On 2026/2/7 4:37, Waiman Long wrote:
> Now that we are going to defer any changes to the HK_TYPE_DOMAIN
> housekeeping cpumasks to either task_work or workqueue
> where rebuild_sched_domains() call will be issued. The current
> rebuild_sched_domains_locked() call near the end of the cpuset critical
> section can be removed in such cases.
>
> Currently, a boolean force_sd_rebuild flag is used to decide if
> rebuild_sched_domains_locked() call needs to be invoked. To allow
> deferral that like, we change it to a tri-state sd_rebuild enumaration
> type.
>
> Signed-off-by: Waiman Long <[email protected]>
> ---
> kernel/cgroup/cpuset.c | 20 ++++++++++++++------
> 1 file changed, 14 insertions(+), 6 deletions(-)
>
> diff --git a/kernel/cgroup/cpuset.c b/kernel/cgroup/cpuset.c
> index d26c77a726b2..e224df321e34 100644
> --- a/kernel/cgroup/cpuset.c
> +++ b/kernel/cgroup/cpuset.c
> @@ -173,7 +173,11 @@ static bool isolcpus_twork_queued; /* T */
> * Note that update_relax_domain_level() in cpuset-v1.c can still call
> * rebuild_sched_domains_locked() directly without using this flag.
> */
> -static bool force_sd_rebuild; /* RWCS */
> +static enum {
> + SD_NO_REBUILD = 0,
> + SD_REBUILD,
> + SD_DEFER_REBUILD,
> +} sd_rebuild; /* RWCS */
>
> /*
> * Partition root states:
> @@ -990,7 +994,7 @@ void rebuild_sched_domains_locked(void)
>
> lockdep_assert_cpus_held();
> lockdep_assert_cpuset_lock_held();
> - force_sd_rebuild = false;
> + sd_rebuild = SD_NO_REBUILD;
>
> /* Generate domain masks and attrs */
> ndoms = generate_sched_domains(&doms, &attr);
> @@ -1377,6 +1381,9 @@ static void update_isolation_cpumasks(void)
> else
> isolated_cpus_updating = false;
>
If isolated_hk_cpus is defined, I believe isolated_cpus_updating becomes
redundant.
> + /* Defer rebuild_sched_domains() to task_work or wq */
> + sd_rebuild = SD_DEFER_REBUILD;
> +
There is a potential issue: we defer all domain rebuilds here, including those
triggered by hotplug events which may change the isolation state.

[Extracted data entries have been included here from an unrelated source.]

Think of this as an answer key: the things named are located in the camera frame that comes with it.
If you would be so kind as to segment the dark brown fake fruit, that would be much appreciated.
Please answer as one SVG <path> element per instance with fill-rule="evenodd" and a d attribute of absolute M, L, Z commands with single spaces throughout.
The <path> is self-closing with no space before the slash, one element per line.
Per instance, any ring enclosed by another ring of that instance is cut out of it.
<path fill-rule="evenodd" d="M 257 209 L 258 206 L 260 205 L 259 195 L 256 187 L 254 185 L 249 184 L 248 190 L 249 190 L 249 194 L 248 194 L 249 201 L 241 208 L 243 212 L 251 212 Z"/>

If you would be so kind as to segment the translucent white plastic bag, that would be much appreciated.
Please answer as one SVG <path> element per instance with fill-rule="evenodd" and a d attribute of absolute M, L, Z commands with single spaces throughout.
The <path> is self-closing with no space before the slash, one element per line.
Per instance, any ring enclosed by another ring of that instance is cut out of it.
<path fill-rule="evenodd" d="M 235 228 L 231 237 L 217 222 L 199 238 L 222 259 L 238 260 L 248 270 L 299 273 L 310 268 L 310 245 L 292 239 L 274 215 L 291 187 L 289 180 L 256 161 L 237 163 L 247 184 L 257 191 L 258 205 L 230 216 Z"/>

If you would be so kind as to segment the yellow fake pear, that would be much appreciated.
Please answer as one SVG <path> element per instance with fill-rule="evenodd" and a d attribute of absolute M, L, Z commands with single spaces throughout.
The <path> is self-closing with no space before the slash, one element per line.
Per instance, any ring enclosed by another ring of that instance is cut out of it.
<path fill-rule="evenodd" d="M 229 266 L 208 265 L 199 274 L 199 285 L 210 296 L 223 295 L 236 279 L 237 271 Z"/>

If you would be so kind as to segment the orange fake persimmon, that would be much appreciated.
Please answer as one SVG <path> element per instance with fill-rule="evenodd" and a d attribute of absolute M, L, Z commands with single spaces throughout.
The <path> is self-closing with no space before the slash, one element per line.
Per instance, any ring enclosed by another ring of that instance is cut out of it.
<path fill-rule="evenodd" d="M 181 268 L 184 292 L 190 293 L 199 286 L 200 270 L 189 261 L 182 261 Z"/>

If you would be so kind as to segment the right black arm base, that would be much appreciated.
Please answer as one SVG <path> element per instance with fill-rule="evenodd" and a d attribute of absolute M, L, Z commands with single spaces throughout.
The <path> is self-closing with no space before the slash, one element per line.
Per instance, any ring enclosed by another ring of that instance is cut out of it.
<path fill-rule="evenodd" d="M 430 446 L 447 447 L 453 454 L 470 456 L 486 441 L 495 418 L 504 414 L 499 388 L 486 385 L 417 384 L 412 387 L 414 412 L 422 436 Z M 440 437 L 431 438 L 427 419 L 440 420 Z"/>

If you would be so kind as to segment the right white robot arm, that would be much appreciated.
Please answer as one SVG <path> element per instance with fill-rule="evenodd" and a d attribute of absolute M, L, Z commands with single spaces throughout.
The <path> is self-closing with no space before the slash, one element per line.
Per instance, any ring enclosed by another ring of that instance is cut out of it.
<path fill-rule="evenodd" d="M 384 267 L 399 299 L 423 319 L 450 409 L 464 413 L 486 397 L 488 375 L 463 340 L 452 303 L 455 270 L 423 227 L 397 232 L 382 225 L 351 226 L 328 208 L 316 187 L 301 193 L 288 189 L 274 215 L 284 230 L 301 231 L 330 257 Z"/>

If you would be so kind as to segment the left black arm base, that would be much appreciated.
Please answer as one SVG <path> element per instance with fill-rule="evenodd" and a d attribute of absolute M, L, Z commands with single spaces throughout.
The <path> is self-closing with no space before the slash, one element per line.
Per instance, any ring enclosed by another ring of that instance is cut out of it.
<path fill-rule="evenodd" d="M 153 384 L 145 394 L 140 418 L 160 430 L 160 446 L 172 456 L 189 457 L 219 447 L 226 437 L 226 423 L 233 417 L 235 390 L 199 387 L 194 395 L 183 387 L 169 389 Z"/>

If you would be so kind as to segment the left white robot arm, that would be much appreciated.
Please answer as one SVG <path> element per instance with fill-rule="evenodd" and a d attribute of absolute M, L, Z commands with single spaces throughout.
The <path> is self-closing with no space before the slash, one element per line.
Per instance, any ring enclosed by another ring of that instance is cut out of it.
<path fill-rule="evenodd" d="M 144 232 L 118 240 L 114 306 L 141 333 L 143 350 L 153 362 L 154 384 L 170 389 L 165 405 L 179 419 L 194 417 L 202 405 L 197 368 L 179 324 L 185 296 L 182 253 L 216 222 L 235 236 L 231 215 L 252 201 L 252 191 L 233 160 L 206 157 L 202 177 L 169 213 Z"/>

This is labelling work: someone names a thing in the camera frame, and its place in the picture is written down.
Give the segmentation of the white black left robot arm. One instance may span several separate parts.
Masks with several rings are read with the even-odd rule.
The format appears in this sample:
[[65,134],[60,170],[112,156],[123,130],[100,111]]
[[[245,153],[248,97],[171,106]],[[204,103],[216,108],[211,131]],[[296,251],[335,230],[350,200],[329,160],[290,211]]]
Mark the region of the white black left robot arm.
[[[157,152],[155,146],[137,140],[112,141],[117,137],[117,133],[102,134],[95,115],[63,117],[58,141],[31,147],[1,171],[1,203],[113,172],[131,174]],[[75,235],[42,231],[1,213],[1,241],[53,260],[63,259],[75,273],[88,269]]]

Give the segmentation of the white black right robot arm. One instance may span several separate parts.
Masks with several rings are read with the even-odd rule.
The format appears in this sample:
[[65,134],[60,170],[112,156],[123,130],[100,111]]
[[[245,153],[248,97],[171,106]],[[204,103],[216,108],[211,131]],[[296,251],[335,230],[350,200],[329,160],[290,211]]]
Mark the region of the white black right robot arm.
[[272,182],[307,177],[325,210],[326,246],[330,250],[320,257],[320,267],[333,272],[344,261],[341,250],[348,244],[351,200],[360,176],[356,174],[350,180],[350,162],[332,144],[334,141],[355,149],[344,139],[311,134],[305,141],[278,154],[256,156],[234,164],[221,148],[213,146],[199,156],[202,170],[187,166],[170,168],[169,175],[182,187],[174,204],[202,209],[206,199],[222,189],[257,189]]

The problem is that functions like cpuset_cpu_active, which rely on the
scheduler domains being up-to-date—will, also be delayed. Is that okay?
> /*
> * This function can be reached either directly from regular cpuset
> * control file write or via CPU hotplug. In the latter case, it is
> @@ -3011,7 +3018,7 @@ static int update_prstate(struct cpuset *cs, int
> new_prs)
> update_partition_sd_lb(cs, old_prs);
>
> notify_partition_change(cs, old_prs);
> - if (force_sd_rebuild)
> + if (sd_rebuild == SD_REBUILD)
> rebuild_sched_domains_locked();
> free_tmpmasks(&tmpmask);
> return 0;
> @@ -3288,7 +3295,7 @@ ssize_t cpuset_write_resmask(struct kernfs_open_file
> *of,
> }
>
> free_cpuset(trialcs);
> - if (force_sd_rebuild)
> + if (sd_rebuild == SD_REBUILD)
> rebuild_sched_domains_locked();
> out_unlock:
> cpuset_full_unlock();
> @@ -3771,7 +3778,8 @@ hotplug_update_tasks(struct cpuset *cs,
>
> void cpuset_force_rebuild(void)
> {
> - force_sd_rebuild = true;
> + if (!sd_rebuild)
> + sd_rebuild = SD_REBUILD;
> }
>
> /**
> @@ -3981,7 +3989,7 @@ static void cpuset_handle_hotplug(void)
> }
>
> /* rebuild sched domains if necessary */
> - if (force_sd_rebuild)
> + if (sd_rebuild == SD_REBUILD)
> rebuild_sched_domains_cpuslocked();
>
> free_tmpmasks(ptmp);
--
Best regards,
Ridong